Tuesday, May 8, 2007

Women on Sex


Women on Sex......

As I am now into my early 30's I can openly say, that my sexual appetite is not only strong but I am more understanding of what my needs are.

I grew up in a house that we never discussed sex... it was the "forbidden" topic. I thought up until I was 12 that I could get pregnant just from a french kiss. I never got into the whole bar scene until I was in my mid to late 20's. To this day I can say that I have never had a one night stand... does that mean that I am inexperienced? NO, I have chosen not to have sex with men that would leave me with nothing... I do have standards, I do have morals, and I do like myself therefore I never felt that I need the self-esteem booster of one nighters.

Looking back into my 20's I do not believe that I really knew how to satisfy myself. I did not know what I desired, or how to express what felt good. I just ... had sex!

Women that are afraid, insecure or not forthcoming about what they desire are not being fully satisfied... find a way to start emerge out of your shell.
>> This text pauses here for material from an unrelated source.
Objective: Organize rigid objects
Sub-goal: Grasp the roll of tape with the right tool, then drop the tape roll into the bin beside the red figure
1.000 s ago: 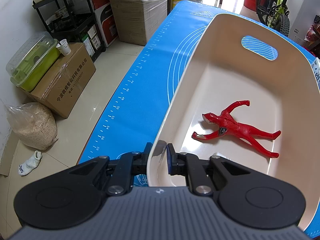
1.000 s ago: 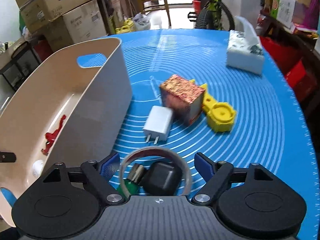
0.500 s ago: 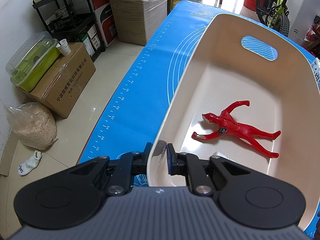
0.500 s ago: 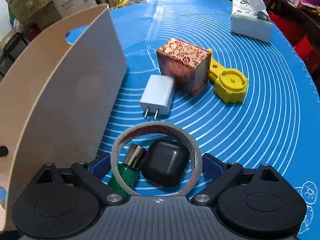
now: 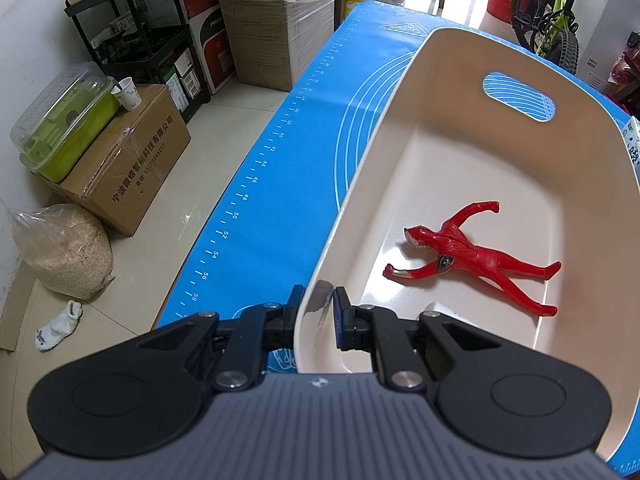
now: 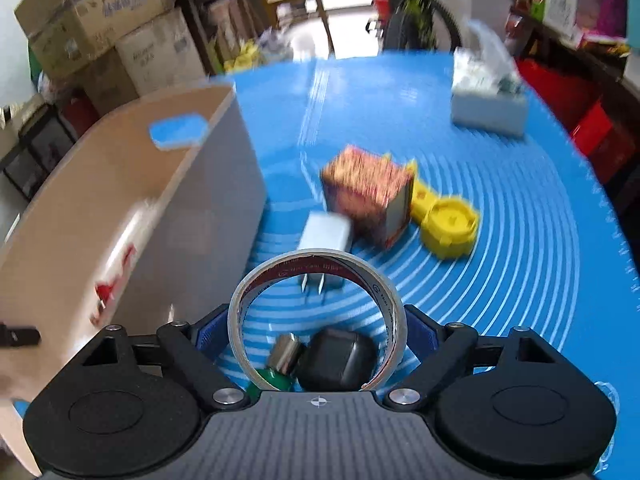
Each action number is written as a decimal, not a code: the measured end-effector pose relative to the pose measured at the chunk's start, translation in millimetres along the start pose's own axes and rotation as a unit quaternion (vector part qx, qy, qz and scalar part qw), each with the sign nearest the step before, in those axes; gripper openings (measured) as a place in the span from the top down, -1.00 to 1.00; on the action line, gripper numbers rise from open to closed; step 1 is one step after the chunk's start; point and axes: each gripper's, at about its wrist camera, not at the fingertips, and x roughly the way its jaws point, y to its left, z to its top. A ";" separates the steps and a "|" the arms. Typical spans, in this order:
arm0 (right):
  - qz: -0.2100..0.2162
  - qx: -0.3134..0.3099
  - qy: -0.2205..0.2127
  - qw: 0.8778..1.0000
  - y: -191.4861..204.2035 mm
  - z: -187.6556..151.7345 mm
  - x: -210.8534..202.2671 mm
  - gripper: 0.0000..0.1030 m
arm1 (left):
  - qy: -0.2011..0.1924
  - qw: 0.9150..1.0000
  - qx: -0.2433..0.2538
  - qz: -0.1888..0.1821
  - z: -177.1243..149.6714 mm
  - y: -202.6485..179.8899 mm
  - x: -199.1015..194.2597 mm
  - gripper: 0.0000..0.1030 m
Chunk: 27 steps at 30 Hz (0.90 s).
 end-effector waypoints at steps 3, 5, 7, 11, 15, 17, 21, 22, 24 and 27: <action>0.005 0.011 -0.041 0.999 1.2 7.0 -19.5 -0.70 | 0.000 1.000 0.000 -0.001 -0.5 -1.3 0.2 0.68; 0.006 0.011 -0.070 0.997 5.7 10.8 -31.4 -0.70 | 0.000 1.000 0.000 -0.002 -0.9 -1.3 0.2 0.68; 0.006 0.006 -0.098 0.995 11.5 12.6 -40.2 -0.70 | 0.000 1.000 0.000 -0.002 -0.5 -0.1 0.2 0.68; 0.017 -0.013 -0.147 0.989 28.4 16.7 -56.3 -0.70 | -0.001 1.000 0.000 -0.003 -0.6 0.2 0.8 0.68; 0.044 -0.027 -0.160 0.986 47.6 17.7 -61.8 -0.70 | -0.001 1.000 -0.001 -0.004 -0.5 0.6 0.7 0.69; 0.050 -0.039 -0.159 0.985 58.2 18.2 -60.0 -0.70 | -0.001 1.000 0.000 -0.003 -0.3 1.1 0.7 0.69; 0.063 -0.058 -0.141 0.986 80.7 17.1 -51.7 -0.70 | 0.000 1.000 0.000 -0.004 -0.1 1.4 0.6 0.69; 0.065 -0.065 -0.138 0.986 86.5 16.3 -48.8 -0.70 | -0.001 1.000 0.000 -0.004 0.1 1.3 0.5 0.69; 0.072 -0.079 -0.122 0.987 99.8 12.6 -44.4 -0.70 | 0.000 1.000 0.000 -0.004 0.4 1.4 0.5 0.69; 0.077 -0.096 -0.100 0.987 116.2 8.5 -36.3 -0.70 | -0.001 1.000 0.001 -0.004 0.7 1.2 0.4 0.69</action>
To be able to achieve ultimate gratification is an amazing feeling.

Start by simply having some alone time, get to know your body. Start with your head down to your toes, touching, caressing, finding your sensations. Your body is beautiful, love yourself and learn to please yourself. I found the best way for me to feel sexy is a hot bubble bath, a glass of wine, candles and music.

When I am feeling sexy I can be more adventurous with myself. I like to touch my soft long legs, I like to touch my breasts... discovering my body. When you know what feels good by yourself you can then guide your partner.

After you have been married for years, it seems that couples tend to lose their ambition to "please" each other. I get so sick of "guickies" to the point that I do not want to have sex. It amazes me that the most important person in your life is the one that you take the most advantage of. We get so caught up in everyday life, that we forget to put the brakes on and enjoy each other.

My favorite time alone with my husband is usually when I do the planning. I enjoy setting up surprises! I like to do things for him that I know he will enjoy... I like to do the unexpected. When you have a routine in your relationship, you can get bored and be left with the feeling that you are not desired. I suggest to think about what your husband likes, maybe just ask a few questions from time to time. Remember your fantasies as well, men find it very sexy when we are confident and sharing.